Le livre Les grands courants de la pensée mathématiques est paru au début de 1948 (mars 1948, porte l’"achevé d’imprimer"). C’est la revue de poésie Les cahiers du sud qui l’accueillit. Dans l’avant-propos, Jean Ballard, le directeur de la revue, raconte la genèse de ce livre ainsi :

François Le Lionnais se trouvait à Marseille, en 1942. Séduit par l’étendue et surtout la clarté de son savoir, je lui suggérai de provoquer les explications des meilleurs mathématiciens de ce temps, et de les rassembler en un livre qui présenterait un tableau des recherches et de l’esprit des mathématiques actuelles.
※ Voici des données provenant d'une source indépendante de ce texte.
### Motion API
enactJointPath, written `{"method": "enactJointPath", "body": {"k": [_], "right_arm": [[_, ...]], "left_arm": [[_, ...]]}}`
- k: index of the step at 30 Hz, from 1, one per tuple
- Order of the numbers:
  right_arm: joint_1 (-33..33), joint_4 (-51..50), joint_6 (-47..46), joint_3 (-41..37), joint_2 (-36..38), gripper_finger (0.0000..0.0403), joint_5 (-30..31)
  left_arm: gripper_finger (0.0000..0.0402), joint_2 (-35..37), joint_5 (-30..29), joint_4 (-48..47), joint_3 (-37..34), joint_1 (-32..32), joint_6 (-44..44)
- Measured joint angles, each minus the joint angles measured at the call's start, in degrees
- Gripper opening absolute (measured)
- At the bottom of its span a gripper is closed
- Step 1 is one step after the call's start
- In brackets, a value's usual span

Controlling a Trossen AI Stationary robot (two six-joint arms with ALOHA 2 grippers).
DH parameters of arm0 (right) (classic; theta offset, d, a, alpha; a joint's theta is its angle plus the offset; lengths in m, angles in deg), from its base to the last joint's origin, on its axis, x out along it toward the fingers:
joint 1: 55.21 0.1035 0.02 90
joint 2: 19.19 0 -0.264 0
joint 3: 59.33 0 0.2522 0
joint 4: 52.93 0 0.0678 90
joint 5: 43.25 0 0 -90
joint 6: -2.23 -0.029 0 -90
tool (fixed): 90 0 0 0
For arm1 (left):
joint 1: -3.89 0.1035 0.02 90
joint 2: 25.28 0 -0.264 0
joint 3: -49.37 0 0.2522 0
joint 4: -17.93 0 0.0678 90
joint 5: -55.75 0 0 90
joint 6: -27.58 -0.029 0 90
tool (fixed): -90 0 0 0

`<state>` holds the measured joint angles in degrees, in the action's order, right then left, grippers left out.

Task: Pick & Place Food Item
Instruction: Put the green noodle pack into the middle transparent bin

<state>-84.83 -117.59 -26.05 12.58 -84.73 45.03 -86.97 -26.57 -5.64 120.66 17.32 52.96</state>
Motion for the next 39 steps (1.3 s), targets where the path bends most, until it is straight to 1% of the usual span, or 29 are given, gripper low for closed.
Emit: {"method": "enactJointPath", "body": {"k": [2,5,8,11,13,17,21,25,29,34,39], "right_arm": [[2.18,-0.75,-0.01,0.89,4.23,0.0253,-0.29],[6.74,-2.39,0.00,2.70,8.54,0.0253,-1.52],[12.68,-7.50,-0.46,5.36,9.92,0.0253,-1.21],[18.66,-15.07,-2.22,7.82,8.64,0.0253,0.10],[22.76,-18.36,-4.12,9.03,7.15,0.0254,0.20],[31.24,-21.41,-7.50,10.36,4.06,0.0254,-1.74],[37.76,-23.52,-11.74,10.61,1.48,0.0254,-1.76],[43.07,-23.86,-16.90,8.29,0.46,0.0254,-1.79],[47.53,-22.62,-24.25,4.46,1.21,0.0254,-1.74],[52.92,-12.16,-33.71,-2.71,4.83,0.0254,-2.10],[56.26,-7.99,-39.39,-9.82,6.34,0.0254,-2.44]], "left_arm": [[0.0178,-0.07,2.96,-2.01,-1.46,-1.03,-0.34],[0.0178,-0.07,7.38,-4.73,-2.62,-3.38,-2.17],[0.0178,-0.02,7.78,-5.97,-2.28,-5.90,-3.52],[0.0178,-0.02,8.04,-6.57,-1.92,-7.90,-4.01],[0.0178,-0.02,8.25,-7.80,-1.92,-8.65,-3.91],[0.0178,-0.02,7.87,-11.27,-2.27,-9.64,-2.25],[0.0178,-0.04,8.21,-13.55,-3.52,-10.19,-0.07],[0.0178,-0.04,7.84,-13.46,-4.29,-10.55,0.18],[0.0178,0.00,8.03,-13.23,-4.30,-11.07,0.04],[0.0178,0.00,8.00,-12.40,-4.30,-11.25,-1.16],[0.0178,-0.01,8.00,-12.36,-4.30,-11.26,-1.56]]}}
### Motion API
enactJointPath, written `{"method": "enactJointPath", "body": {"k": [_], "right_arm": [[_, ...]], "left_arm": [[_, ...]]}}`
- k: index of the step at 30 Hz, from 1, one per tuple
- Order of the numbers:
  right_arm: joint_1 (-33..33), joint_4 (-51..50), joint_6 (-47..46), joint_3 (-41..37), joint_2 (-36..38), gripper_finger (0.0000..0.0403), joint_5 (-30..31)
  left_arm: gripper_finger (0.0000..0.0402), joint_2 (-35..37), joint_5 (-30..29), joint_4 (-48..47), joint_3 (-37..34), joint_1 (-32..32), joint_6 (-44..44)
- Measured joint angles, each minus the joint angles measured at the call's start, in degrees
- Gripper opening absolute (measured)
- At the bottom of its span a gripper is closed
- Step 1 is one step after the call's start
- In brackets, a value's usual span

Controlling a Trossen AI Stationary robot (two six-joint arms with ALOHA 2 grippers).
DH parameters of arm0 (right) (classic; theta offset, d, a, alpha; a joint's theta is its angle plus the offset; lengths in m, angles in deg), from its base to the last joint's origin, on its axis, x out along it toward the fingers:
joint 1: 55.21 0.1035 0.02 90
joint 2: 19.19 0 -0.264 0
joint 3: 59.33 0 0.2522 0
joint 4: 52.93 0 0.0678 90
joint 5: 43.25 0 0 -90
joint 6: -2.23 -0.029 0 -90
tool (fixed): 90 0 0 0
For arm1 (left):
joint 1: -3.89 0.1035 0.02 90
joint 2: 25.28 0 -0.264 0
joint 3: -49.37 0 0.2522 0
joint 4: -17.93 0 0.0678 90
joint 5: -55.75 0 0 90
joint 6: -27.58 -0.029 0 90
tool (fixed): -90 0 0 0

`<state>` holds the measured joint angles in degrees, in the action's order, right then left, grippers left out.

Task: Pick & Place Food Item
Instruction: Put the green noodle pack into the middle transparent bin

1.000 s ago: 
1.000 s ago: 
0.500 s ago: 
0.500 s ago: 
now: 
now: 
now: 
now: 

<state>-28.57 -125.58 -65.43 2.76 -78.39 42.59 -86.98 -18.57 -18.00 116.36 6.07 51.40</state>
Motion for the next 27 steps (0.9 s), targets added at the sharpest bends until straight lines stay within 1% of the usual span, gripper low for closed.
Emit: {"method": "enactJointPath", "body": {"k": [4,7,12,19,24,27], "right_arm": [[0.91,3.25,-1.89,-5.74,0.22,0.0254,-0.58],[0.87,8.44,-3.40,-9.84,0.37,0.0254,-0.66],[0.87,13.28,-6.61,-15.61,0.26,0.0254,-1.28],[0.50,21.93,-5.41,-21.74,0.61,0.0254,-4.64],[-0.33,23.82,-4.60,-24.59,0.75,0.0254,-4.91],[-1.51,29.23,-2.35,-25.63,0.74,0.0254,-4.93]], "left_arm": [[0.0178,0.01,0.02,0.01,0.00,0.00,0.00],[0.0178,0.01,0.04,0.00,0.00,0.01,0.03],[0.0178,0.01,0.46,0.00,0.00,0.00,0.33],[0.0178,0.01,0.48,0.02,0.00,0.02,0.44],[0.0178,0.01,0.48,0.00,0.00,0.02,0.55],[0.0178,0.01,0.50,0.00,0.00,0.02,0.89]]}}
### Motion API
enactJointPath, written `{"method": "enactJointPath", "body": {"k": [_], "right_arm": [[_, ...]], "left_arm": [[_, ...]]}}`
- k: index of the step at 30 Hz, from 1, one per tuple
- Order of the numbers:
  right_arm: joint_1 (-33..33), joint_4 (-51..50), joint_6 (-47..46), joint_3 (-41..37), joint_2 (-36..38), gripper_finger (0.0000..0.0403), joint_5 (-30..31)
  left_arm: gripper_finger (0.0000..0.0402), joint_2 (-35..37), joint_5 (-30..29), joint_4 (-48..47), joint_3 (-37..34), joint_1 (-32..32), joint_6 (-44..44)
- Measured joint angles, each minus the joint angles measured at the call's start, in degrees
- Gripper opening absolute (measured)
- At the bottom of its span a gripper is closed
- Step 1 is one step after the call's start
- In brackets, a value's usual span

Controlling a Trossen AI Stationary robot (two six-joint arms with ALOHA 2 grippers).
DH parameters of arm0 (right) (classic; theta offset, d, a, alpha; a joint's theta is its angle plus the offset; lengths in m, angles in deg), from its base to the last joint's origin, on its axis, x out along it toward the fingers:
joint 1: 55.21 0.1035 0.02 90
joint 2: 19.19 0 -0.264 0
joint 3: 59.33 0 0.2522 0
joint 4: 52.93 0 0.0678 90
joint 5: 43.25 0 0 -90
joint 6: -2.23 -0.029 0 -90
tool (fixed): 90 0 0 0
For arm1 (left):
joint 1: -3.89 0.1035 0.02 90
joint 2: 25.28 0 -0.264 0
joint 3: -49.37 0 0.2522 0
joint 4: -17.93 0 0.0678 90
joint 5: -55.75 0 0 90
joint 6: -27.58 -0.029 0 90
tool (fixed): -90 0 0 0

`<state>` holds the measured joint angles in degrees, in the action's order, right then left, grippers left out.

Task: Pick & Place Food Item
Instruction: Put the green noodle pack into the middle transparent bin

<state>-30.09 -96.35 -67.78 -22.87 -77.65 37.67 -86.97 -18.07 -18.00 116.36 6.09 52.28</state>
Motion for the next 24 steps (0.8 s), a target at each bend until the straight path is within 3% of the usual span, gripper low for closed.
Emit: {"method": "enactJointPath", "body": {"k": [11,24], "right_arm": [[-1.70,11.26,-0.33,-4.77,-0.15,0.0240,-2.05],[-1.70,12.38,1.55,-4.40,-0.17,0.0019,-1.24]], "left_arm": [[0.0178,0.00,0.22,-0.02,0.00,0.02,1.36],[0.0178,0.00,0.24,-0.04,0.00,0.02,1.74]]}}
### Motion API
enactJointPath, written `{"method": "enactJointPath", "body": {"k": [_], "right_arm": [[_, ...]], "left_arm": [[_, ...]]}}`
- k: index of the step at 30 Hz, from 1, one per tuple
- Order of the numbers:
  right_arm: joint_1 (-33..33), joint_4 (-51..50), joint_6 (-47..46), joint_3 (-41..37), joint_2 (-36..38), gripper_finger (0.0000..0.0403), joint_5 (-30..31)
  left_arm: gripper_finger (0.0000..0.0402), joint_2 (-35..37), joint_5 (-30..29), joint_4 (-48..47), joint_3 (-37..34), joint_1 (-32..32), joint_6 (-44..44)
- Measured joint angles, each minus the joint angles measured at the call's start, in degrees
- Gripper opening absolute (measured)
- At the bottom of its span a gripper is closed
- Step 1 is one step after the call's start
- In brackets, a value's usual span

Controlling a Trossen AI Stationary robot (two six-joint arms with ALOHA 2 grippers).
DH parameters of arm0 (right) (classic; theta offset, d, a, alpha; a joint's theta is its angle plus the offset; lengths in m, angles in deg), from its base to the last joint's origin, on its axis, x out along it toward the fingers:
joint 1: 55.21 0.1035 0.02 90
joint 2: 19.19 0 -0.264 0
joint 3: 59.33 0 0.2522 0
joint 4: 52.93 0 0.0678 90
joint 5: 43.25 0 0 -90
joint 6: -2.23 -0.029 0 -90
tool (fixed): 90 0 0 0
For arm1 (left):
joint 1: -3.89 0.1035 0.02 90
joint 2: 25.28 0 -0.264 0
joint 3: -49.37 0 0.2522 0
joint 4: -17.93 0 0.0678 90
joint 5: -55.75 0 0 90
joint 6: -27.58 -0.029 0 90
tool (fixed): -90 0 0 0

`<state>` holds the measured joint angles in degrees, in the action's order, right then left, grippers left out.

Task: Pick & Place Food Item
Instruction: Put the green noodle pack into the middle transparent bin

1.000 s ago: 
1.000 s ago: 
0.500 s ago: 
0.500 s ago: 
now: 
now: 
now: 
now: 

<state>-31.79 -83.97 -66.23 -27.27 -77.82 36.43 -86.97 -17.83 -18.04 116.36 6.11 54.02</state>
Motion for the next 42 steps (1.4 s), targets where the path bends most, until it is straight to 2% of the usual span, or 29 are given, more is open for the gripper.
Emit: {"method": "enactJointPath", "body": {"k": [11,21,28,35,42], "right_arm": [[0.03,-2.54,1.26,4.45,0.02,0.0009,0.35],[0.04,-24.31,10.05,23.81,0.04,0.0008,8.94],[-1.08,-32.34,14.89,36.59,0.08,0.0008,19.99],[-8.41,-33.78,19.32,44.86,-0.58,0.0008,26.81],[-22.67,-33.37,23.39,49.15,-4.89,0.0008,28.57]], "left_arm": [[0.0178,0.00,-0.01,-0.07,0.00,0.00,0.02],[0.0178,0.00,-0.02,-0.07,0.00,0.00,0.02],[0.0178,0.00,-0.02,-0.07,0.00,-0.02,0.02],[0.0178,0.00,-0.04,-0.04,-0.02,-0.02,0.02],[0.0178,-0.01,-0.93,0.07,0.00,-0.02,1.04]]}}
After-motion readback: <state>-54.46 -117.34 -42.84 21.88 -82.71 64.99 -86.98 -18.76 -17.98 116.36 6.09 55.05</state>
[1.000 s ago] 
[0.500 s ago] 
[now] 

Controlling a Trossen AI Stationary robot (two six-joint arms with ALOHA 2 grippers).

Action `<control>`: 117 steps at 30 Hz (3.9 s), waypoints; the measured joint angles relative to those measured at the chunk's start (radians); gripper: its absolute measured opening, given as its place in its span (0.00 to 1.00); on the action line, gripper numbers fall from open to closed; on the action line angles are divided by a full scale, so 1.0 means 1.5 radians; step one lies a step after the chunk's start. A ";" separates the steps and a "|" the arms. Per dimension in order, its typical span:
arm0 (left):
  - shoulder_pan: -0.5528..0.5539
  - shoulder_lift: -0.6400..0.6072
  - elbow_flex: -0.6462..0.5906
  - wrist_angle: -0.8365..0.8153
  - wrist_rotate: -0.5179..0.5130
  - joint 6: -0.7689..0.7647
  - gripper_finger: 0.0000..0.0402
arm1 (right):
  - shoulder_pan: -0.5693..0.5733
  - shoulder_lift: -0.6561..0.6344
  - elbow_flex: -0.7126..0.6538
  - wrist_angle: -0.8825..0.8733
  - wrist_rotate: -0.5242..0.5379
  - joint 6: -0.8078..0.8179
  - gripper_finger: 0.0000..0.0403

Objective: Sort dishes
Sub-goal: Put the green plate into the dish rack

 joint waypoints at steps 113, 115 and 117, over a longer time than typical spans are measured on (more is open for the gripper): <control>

C’est aussi ce que dit FLL dans le chapitre 24 de ce texte. La description « autrement que les traités », « de manière lyrique » qualifie bien cette entreprise originale et restée unique… pour laquelle il faut renvoyer à Mathématique : (récit), de Jacques Roubaud, qui lui consacre sa Bifurcation A : Les Grands Courants du Président Le Lionnais. MA


promesses de collaboration


Pour en savoir plus sur chacun des mathématiciens cités ici, on peut cliquer sur son nom dans la liste des mots-clefs à gauche du chapitre.

Il y a deux Birkhoff, père et fils, je pense qu’il s’agissait ici du père, George Birkhoff, un des premiers grands mathématiciens américains.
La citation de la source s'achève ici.